Selain itu, putra Papua Boaz Theofilus Erwin Solossa dinobatkan sebagai pemain terbaik. Pemain kelahiran Sorong tersebut juga berhasil menyabet gelar pencetak gol terbanyak. Mengoleksi 28 gol, Boaz bersanding dengan Christian Gonzalez dalam daftar top skor.

Selain ujung ISL edisi perdana yang dihelat dari 12 Juli 2008 hingga 10 Juni 2009 terasa manis bagi tanah Papua, akhir ajang tersebut sangat meriah.
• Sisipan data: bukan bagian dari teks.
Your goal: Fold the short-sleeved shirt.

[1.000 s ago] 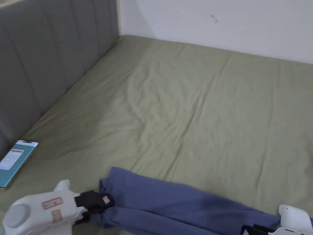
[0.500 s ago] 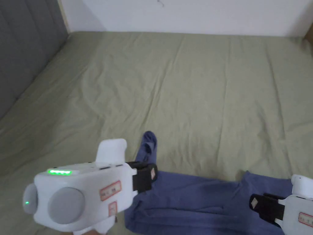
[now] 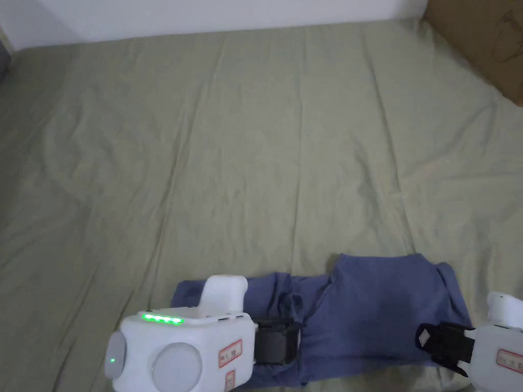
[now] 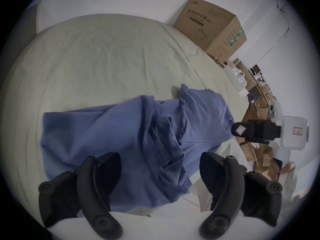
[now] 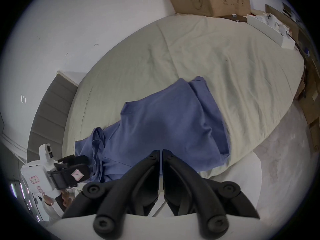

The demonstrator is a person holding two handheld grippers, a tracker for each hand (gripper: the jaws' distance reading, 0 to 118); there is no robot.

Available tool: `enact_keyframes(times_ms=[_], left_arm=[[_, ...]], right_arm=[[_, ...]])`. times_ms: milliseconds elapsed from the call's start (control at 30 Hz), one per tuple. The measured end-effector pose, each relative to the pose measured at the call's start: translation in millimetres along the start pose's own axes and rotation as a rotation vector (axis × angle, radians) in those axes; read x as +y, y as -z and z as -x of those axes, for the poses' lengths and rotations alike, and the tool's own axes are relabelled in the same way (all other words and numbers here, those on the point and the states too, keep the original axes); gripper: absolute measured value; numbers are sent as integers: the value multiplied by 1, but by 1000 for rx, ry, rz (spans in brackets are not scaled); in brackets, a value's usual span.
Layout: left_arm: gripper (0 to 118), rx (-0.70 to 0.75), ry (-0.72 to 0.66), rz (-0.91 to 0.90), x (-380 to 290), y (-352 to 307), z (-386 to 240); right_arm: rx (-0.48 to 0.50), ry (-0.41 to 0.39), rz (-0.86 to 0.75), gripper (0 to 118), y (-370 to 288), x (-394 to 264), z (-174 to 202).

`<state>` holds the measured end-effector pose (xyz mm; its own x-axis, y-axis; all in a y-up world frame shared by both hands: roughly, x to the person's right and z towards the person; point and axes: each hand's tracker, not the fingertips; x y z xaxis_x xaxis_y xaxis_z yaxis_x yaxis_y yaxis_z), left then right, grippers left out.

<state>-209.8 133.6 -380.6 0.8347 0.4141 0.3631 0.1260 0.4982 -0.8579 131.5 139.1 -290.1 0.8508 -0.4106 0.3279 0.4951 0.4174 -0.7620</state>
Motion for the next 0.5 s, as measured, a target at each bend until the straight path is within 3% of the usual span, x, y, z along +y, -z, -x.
enact_keyframes(times_ms=[100,133,233,267,400,500], left_arm=[[96,-5,-153,-106,0,-32,22],[88,-2,-195,-145,2,-38,31],[9,177,-182,-143,0,-28,38],[3,187,-173,-106,0,-20,40],[3,5,-195,37,-10,11,27],[3,-3,-114,103,-17,30,0]], right_arm=[[4,4,3,4,4,0,0],[9,6,5,4,5,-2,2],[23,-4,14,4,10,-1,5],[29,-11,17,4,10,-1,7],[49,-26,21,4,9,-2,11],[49,-27,20,4,8,-2,10]])
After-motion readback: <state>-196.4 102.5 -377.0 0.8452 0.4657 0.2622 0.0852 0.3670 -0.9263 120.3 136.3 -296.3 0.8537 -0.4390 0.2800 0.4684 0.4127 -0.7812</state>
Saat penutupan di Stadion Mandala, Jayapura, tak kurang dari 30 ribu orang hadir. Situasi itu tentu sangat kontras jika dibandingkan dengan akhir Liga Indonesia 2007 yang ditutup tanpa kehadiran penonton. Yang tak kalah menarik, akhir ISL edisi perdana juga ditutup dengan hujan gol. Tercipta 36 gol di pekan terakhir.
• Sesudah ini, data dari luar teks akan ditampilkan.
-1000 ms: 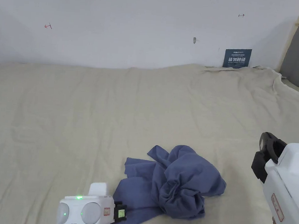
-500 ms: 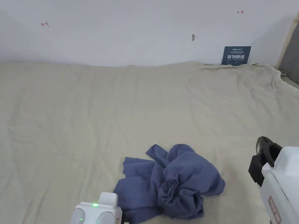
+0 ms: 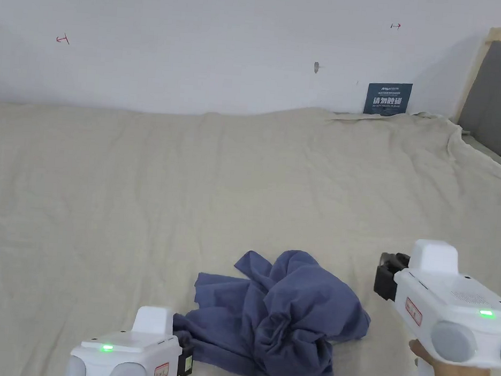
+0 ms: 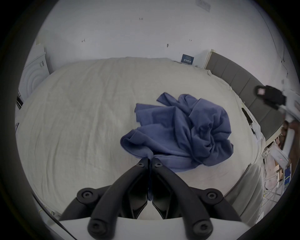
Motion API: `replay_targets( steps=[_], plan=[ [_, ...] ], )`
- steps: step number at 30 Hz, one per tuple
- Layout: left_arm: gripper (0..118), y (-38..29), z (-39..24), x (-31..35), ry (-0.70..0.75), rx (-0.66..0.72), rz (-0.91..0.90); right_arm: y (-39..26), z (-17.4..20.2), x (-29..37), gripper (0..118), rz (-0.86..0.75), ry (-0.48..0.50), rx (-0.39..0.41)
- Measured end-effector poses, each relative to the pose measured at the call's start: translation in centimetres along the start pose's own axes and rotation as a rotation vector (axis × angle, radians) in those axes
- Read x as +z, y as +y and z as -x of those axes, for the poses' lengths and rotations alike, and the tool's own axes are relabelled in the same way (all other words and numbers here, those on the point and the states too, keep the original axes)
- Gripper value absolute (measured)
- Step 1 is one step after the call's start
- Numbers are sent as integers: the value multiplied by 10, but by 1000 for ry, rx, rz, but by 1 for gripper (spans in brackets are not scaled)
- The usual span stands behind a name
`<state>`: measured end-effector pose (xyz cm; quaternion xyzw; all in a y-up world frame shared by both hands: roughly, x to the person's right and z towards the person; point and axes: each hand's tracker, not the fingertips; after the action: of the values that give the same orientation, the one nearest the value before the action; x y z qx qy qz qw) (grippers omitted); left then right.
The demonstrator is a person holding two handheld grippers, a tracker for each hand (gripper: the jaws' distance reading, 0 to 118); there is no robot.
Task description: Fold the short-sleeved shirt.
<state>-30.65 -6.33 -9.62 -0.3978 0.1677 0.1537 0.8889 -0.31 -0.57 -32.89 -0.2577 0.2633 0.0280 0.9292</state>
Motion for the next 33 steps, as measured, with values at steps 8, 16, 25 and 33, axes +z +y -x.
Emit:
replay_targets(
  steps=[8, 16, 25, 33],
  plan=[
    [1, 10, 12, -9, -10, 8, -10, -28, -22, -72, 97, 224, 2, -27],
    [1, 10, 14, -17, -10, 26, 7, -59, -22, -82, 96, 338, 18, 5],
    [1, 8, 7, -8, -12, 30, 8, -83, -5, -106, 3, 404, 58, 115],
    [1, 8, 13, -3, -35, 49, -13, -58, -5, -67, 2, 267, 87, 102]
  ],
)
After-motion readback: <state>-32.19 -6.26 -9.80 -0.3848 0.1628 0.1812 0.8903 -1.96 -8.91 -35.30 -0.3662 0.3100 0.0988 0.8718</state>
Namun, ending yang manis tersebut tetap tidak bisa mengimbangi banyaknya catatan negatif pada ISL edisi pertama ini. "Kompetisi ISL yang pertama ini memang masih jauh dari kata sempurna," aku Andi Darusallam Tabusalla, ketua Badan Liga Sepak Bola Indonesia (BLI).
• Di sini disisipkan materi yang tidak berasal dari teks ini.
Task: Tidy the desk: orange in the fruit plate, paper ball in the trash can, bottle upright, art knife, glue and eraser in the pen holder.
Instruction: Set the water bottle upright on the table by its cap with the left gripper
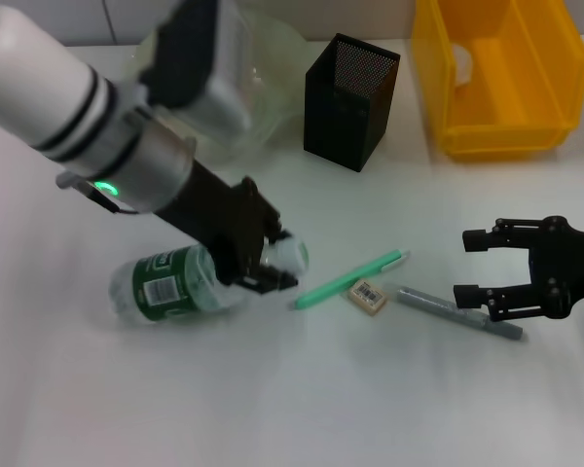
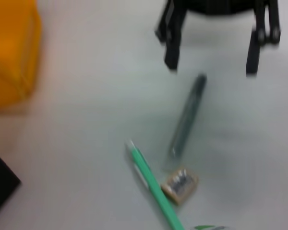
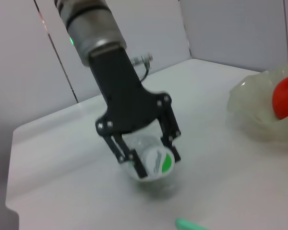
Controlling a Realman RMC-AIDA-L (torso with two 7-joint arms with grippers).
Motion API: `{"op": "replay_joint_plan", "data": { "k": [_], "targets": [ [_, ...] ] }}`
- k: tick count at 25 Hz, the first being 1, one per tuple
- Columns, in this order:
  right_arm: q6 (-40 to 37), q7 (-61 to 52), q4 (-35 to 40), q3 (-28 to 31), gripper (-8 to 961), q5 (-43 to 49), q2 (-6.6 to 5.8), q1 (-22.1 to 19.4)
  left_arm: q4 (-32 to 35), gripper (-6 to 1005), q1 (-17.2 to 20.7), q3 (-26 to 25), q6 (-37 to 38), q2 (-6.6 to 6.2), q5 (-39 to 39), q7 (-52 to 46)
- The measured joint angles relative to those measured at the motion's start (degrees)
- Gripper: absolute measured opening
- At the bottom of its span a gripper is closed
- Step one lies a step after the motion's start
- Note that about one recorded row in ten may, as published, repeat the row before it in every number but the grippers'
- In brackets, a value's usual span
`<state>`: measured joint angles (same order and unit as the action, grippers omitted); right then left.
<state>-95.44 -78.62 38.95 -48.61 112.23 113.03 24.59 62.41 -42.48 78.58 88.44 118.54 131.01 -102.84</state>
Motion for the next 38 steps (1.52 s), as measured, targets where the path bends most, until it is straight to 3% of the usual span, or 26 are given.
{"op": "replay_joint_plan", "data": {
  "k": [4, 14, 27, 38],
  "targets": [
    [-0.04, -0.08, 0.13, 0.0, 817, 0.0, 0.0, 0.06, 2.01, 443, 1.94, -8.01, 2.49, -0.15, -3.19, 2.64],
    [0.02, -0.66, 0.27, 0.0, 817, 0.0, -0.01, 0.33, 2.19, 443, 4.14, -22.32, 6.32, -0.42, -6.91, 5.51],
    [0.03, -1.75, 0.97, -0.02, 816, 0.01, 0.0, 0.37, -0.02, 444, 5.59, -37.68, 5.02, -0.59, -7.35, 6.07],
    [-0.32, -3.36, 2.27, -0.34, 816, 0.01, 0.15, 0.44, -1.1, 444, 8.0, -40.15, -2.96, -0.44, -7.42, 4.9]
  ]
}}
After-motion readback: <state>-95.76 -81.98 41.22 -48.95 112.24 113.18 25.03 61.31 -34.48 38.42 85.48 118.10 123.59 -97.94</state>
ISL musim pertama memang jauh dari kata sempurna. Status super yang melekat pada level sepak bola tertinggi di Indonesia tersebut terasa baru sebatas nama. Banyak hal yang menggambarkan betapa tidak supernya ISL yang berstatus super. Catatan negatif bahkan sudah tertoreh sejak awal ISL digulirkan. Tepatnya saat BLI memverifikasi para calon kontestan.

Ada lima aspek yang diverifikasi BLI: infrastruktur, finansial, legal, personal dan administrasi, serta sporting. Ketika verifikasi, BLI terlihat serius. Apalagi, mereka berani mengeliminasi Persmin Minahasa dan Persiter Ternate. Namun, keberanian itu terasa hambar saat PSSI memutuskan pengganti dua tim yang tereliminasi.

PKT Bontang dan PSIS Semarang ditetapkan sebagai pengganti. Kehambaran semakin terasa tatkala BLI meloloskan PSMS Medan, Persita Tangerang, dan Persitara Jakarta Utara untuk berlaga di ISL. Padahal, stadion mereka tidak memenuhi syarat.

Ketika kompetisi berjalan, ketiganya pun berpindah-pindah stadion saat menjamu tamu-tamu mereka. Hal itu tidak hanya menyulitkan ketiganya, tapi juga tim lawan. Pada awal kompetisi, catatan negatif juga tercipta dari sikap BLI yang memperbolehkan beberapa pelatih yang masih berlisensi B memimpin tim. Padahal, dalam aturan, yang boleh melatih tim ISL adalah pelatih yang berlisensi A.

Saat kompetisi berjalan, sisi negatif ISL semakin banyak. Misalnya kebiasaan lama mengubah-ubah jadwal kompetisi. Hingga akhir kompetisi, tercatat tak kurang dari 70 kali BLI melakukan perubahan jadwal. Bahkan, sempat pula kompetisi hendak disentralisasi di Jawa Timur.

"Apa yang terjadi dengan jadwal ini tidak lebih disebabkan faktor adanya agenda pemilu (pemilihan umum). Agenda politik tersebut ternyata masih sulit disinkronkan dengan kompetisi," ungkap Andi.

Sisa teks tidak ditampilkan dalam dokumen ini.